(Data under study Opens)

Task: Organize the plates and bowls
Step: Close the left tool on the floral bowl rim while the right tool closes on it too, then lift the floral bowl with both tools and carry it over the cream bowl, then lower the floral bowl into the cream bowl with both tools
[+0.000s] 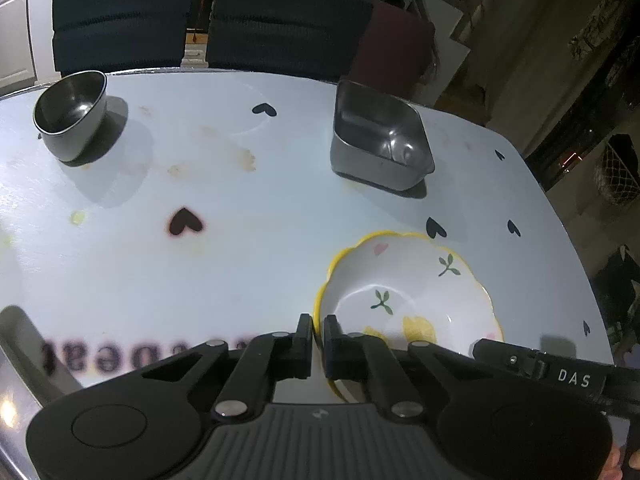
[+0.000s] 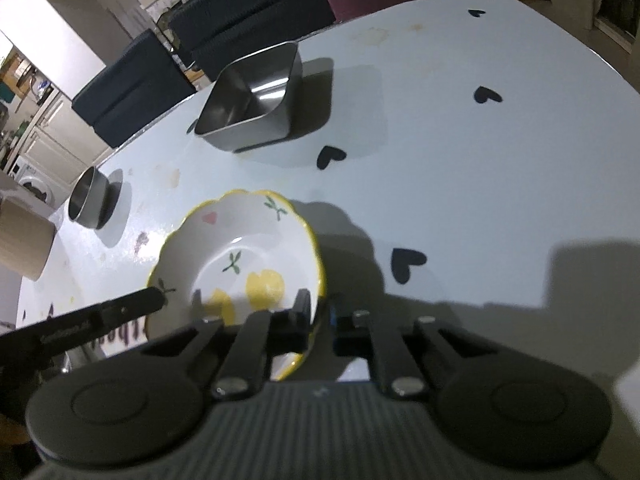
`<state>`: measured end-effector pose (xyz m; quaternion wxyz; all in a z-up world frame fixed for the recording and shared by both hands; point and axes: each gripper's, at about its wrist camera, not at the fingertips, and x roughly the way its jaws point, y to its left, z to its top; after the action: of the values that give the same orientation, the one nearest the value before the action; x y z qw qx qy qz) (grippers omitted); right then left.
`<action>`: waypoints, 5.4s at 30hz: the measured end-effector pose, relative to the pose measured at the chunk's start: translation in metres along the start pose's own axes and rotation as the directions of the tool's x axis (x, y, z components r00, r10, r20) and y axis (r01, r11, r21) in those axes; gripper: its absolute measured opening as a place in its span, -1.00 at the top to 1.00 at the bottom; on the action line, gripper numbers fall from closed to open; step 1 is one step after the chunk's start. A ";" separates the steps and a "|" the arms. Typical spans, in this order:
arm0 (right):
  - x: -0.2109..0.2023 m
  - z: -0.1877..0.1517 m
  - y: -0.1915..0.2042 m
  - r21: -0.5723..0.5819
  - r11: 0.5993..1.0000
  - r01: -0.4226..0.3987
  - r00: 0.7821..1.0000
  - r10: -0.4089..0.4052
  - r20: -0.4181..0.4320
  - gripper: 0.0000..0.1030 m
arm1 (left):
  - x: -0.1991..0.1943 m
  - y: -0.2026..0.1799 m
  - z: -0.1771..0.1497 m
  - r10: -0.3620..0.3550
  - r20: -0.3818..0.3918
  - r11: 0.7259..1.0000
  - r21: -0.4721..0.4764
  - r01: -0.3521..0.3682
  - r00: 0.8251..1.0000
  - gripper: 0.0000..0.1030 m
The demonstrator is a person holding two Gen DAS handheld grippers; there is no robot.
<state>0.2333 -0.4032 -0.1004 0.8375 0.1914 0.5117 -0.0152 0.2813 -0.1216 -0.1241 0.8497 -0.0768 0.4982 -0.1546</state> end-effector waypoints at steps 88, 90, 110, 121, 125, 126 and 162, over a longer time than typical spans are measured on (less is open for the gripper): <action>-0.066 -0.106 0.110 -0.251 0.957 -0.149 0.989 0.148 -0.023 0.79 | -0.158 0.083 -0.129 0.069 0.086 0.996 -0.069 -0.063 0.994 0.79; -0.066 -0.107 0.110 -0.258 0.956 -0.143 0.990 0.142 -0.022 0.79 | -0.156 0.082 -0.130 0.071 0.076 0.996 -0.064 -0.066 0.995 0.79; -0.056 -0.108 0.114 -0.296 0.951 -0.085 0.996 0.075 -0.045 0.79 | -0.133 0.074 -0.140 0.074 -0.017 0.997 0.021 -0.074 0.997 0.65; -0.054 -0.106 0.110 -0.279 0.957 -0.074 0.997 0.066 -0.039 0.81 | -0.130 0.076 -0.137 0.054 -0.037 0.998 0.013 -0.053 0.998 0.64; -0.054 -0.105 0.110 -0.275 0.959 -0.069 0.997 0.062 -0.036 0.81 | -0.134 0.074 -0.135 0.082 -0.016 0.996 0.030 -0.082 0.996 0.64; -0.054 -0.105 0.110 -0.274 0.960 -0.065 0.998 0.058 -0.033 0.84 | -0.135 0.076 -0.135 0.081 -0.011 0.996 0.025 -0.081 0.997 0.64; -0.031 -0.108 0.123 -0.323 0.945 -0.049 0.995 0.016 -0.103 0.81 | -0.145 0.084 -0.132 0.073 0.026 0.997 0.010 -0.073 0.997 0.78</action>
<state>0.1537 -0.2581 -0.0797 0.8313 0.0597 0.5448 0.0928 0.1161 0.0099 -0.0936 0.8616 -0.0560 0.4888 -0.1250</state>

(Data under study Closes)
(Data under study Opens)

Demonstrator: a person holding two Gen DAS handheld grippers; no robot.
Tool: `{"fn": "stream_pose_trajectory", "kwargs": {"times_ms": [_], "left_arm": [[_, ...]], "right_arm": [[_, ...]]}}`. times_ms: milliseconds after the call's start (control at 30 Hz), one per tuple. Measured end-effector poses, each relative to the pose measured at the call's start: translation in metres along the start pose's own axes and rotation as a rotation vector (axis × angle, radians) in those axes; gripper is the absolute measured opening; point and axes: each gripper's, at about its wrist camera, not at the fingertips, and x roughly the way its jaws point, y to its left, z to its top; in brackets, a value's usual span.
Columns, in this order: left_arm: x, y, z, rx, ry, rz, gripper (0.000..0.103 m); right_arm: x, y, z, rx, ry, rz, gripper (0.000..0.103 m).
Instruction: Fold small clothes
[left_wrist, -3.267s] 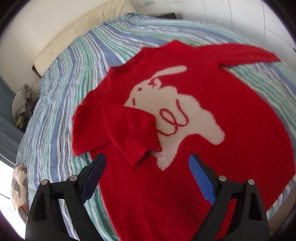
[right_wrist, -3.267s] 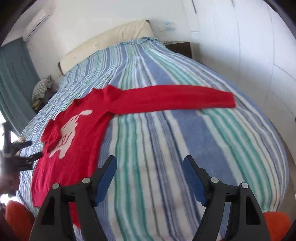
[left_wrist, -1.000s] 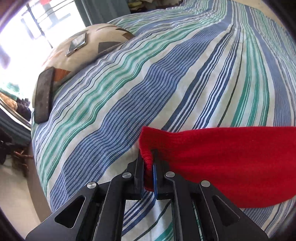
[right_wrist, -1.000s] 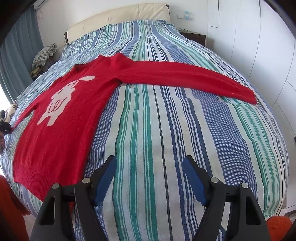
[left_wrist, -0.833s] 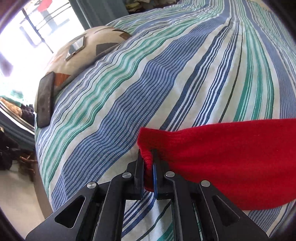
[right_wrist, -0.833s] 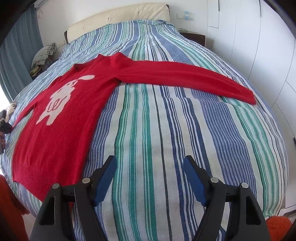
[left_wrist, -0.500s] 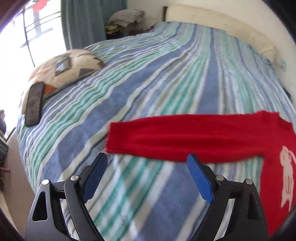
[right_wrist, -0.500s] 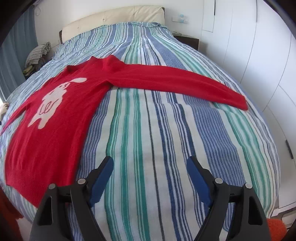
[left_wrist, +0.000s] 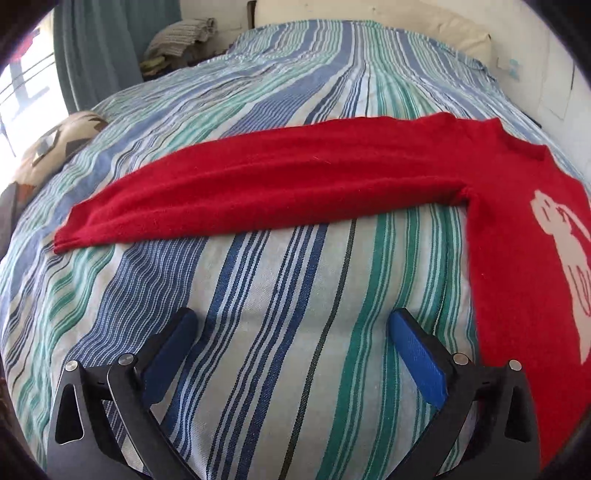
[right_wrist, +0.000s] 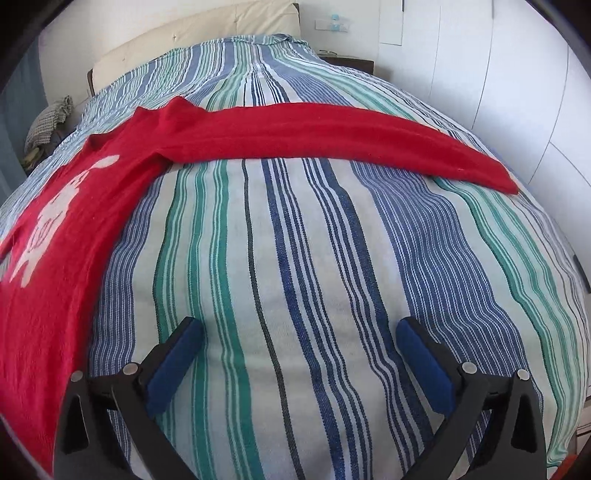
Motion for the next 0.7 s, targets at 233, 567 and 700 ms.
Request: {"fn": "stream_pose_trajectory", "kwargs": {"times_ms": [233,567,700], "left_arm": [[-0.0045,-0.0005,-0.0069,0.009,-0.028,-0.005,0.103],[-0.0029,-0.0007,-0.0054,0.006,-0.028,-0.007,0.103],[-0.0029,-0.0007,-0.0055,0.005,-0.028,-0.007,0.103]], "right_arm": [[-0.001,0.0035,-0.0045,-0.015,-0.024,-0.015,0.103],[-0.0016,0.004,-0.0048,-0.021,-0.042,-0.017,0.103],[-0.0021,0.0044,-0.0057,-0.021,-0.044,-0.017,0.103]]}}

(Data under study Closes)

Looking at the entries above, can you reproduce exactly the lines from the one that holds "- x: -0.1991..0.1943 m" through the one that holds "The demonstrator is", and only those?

> Task response:
  - x: -0.1991..0.1943 m
  - y: -0.2026..0.1799 m
  - z: -0.1771..0.1497 m
  - r10: -0.3620..0.3550
  - r20: -0.3818..0.3918
  - r11: 0.7259..1.0000
  - r21: -0.4721..0.4764
  - r01: -0.3521..0.3682
  - r00: 0.8251..1.0000
  - gripper: 0.0000..0.1030 m
The demonstrator is a person holding two Gen DAS handheld grippers; there is no robot.

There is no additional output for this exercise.